◆ PROVIDED MATERIAL
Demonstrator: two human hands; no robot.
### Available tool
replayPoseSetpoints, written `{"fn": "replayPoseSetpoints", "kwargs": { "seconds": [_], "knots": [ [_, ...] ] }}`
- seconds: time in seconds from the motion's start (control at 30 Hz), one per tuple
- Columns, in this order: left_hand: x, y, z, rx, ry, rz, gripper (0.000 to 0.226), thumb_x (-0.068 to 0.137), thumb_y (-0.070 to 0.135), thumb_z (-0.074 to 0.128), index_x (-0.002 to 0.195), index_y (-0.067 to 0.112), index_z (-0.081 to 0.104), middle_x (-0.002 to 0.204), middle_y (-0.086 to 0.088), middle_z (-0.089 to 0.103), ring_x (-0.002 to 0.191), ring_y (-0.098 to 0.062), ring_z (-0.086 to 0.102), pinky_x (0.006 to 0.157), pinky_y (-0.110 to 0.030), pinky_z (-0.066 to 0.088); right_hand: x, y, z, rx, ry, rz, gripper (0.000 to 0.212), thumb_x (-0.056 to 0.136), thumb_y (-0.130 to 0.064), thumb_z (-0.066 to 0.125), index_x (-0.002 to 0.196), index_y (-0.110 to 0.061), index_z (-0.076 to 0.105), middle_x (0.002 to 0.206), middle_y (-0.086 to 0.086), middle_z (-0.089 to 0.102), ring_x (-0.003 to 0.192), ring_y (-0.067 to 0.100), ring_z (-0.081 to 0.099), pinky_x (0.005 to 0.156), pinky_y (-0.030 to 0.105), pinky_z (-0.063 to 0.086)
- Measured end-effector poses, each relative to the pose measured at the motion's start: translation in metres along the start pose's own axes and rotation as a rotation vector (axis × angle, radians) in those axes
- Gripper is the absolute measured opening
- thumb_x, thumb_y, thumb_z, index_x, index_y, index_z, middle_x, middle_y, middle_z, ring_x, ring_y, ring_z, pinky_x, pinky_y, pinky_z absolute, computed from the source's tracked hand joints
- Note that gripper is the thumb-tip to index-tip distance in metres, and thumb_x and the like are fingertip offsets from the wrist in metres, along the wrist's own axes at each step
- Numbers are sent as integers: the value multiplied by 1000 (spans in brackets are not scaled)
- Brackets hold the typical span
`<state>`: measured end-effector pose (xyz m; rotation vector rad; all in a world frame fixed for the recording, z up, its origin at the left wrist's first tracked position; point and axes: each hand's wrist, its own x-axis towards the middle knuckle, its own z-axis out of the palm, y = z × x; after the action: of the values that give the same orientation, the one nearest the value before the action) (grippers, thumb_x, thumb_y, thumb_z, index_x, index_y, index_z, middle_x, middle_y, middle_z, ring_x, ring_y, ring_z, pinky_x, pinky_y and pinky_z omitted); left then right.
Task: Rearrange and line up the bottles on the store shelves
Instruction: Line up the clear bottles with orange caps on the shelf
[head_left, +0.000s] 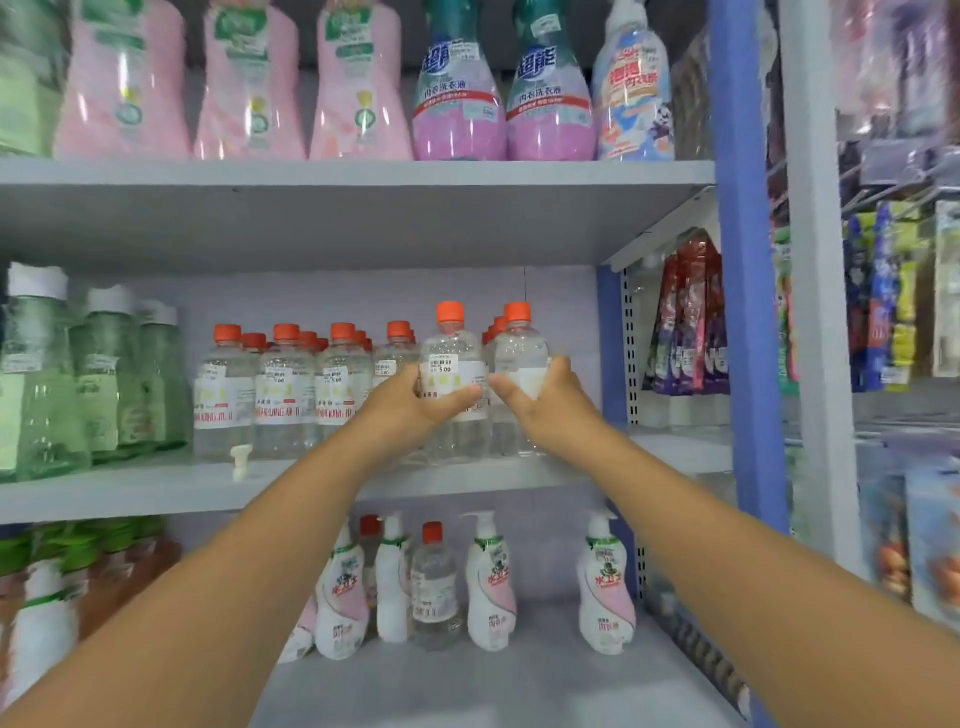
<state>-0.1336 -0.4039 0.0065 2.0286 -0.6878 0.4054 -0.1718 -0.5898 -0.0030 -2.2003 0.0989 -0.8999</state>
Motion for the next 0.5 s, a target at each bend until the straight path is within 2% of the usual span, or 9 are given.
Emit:
{"fn": "replayPoseSetpoints", "kwargs": {
  "seconds": [0.07,0.17,0.3,0.4,0.47,0.5],
  "knots": [
    [5,0,-3,47,-17,-15,39,80,65,73,100,34,59,95,12,66,83,-7,62,66,-26,47,1,3,2,49,-57,15,80,90,-71,50,146,-19,29,138,4,47,114,22,55,92,41,50],
    [15,-11,-2,26,29,-22,65,70,69,78,112,26,52,103,9,64,87,-9,62,70,-29,51,-2,9,-4,129,-147,27,57,94,-49,57,144,-32,35,133,-5,51,103,9,56,70,22,42],
    [20,-21,7,4,90,-52,71,73,67,77,119,22,50,104,9,61,88,-7,60,63,-25,46,-1,14,-9,131,-167,13,53,89,-31,67,136,-35,43,115,-13,63,94,4,64,66,21,48],
    [23,-19,12,13,99,-58,69,72,67,78,115,22,48,103,9,62,87,-7,61,68,-28,51,1,15,-9,162,-166,40,58,89,-28,70,138,-32,41,107,-19,62,90,0,63,64,20,47],
    [24,-22,15,-13,85,-62,69,72,68,77,116,25,45,105,10,64,91,-9,64,76,-34,56,1,17,-8,164,-154,44,66,87,-32,74,143,-31,37,109,-19,60,91,-1,62,65,19,47],
    [22,-24,15,-13,60,-63,67,74,67,76,117,28,43,106,13,63,92,-8,64,76,-34,56,1,18,-7,146,-134,41,73,85,-37,77,145,-31,35,112,-17,60,92,0,62,67,20,47]
  ]
}}
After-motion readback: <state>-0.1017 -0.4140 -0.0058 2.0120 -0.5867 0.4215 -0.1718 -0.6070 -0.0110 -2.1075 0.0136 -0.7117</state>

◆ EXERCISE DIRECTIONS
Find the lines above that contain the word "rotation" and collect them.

◆ EXERCISE RESULT
- Measured end-effector poses, each relative to the pose measured at the motion's start: translation in metres along the start pose's own axes and rotation as a rotation vector (axis × angle, radians) in those axes
`<state>`: measured end-effector pose (xyz m; rotation vector rad; all in a world frame fixed for the recording, z up, its origin at the left wrist's first tracked position; point and axes: each hand's wrist, its own x-axis towards the middle knuckle, its own z-axis out of the palm, y = z × x; after the action: of the values that give the same orientation, the one nearest the value before the action) (grippers, thumb_x, thumb_y, thumb_z, index_x, index_y, index_z, middle_x, middle_y, middle_z, ring_x, ring_y, ring_z, pinky_x, pinky_y and pinky_z omitted); left then right.

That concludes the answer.